Nelson makes a simple point: The DEA literally exists to enforce and that’s what it’s going to do. To exist, the DEA also depends on drugs being designated illegal, so when it begins losing things to enforce, does it get antsy?
Craig Lee, a board member of the Kentucky Hemp Growers Cooperative Association in Lexington, said that the hemp industry is a potential economic boon for his state, especially since the war on tobacco continues to hurt that industry.
Republican Kentucky Sen. Mitch McConnell seconded that in a statement. “These legal pilot programs authorized by my legislation could help boost our state’s economy and lead to future jobs,” he said.
Lee also said that he didn’t understand why the DEA agents decided to block hemp’s use, which thrived in the state decades ago — thoughts Rep. Justin Amash (R-Mi.) echoed on his Facebook page.
“Despite existing law, the DEA recently seized hemp seeds intended for Kentucky’s industrial hemp research pilot program. Kentucky has sued to get them back,” Amash wrote. “It is ridiculous that Congress has to pass a new law to force federal agencies to obey the old law, yet here we are.”
The DEA has truly incited the ire of Kentuckians, one of whom would rather that the agency just disappear altogether.
“We need to stop the DEA,” Craig Lee said directly. “That organization needs to be taken down at the knees and disbanded. Get totally rid of it and throw it in the grave with Richard Nixon.” So tell us how you really feel, Mr. Lee.
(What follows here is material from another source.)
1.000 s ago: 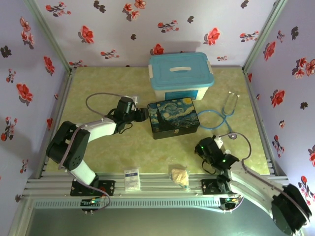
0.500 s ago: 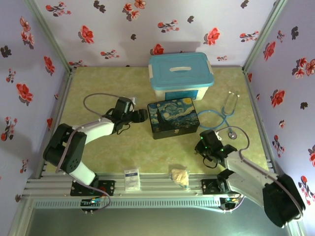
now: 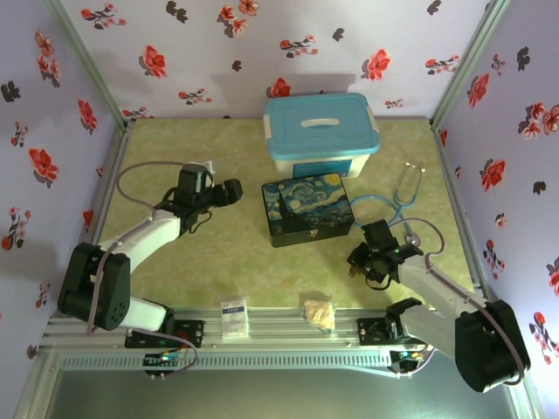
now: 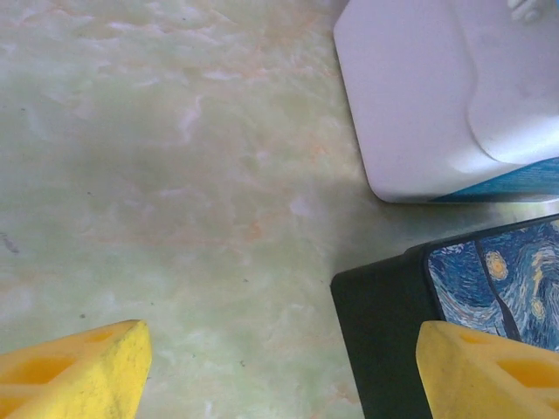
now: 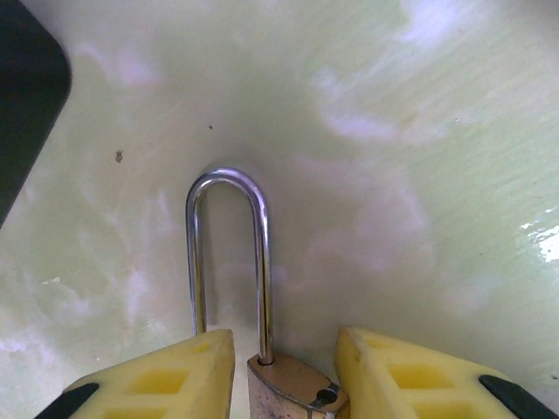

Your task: Unlock the padlock with the key

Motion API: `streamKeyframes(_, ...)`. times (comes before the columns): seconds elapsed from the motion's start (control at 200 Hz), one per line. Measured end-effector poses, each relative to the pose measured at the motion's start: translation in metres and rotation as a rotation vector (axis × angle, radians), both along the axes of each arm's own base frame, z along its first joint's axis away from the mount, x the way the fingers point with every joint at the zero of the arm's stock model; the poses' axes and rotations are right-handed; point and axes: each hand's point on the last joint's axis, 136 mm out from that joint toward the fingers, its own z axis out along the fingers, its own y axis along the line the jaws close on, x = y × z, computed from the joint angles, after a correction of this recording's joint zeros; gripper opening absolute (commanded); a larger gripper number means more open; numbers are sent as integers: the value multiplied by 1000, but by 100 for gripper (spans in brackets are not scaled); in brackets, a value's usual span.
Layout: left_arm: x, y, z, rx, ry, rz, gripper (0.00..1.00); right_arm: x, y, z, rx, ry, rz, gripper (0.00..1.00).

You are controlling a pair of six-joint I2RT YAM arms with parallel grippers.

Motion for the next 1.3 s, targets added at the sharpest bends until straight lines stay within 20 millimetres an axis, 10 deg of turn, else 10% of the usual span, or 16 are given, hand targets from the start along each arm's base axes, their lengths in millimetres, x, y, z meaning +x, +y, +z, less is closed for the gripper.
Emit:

Eric Steenstra, executive director of the Hemp Industries Association, a trade group that represents hundreds of hemp businesses, also had some choice words. “DEA is a bit of a lost rogue agency. They just don’t get it,” he said. “They’ve been continuing to sort of have a hard time accepting the new reality.”
The DEA lists among its primary responsibilities: “Coordination and cooperation with federal, state, and local agencies, and with foreign governments, in programs designed to reduce the availability of illicit abuse-type drugs on the United States market through nonenforcement methods such as crop eradication, crop substitution, and training of foreign officials.”
What’s transpired in Kentucky illustrates quite the opposite: No coordination or cooperation with the federal government or the state of Kentucky and reducing the availability of licit non-abuse substances through enforcement methods such as confiscation.
The DEA doesn’t even know itself! Hemp is a non-psychoactive relative of marijuana.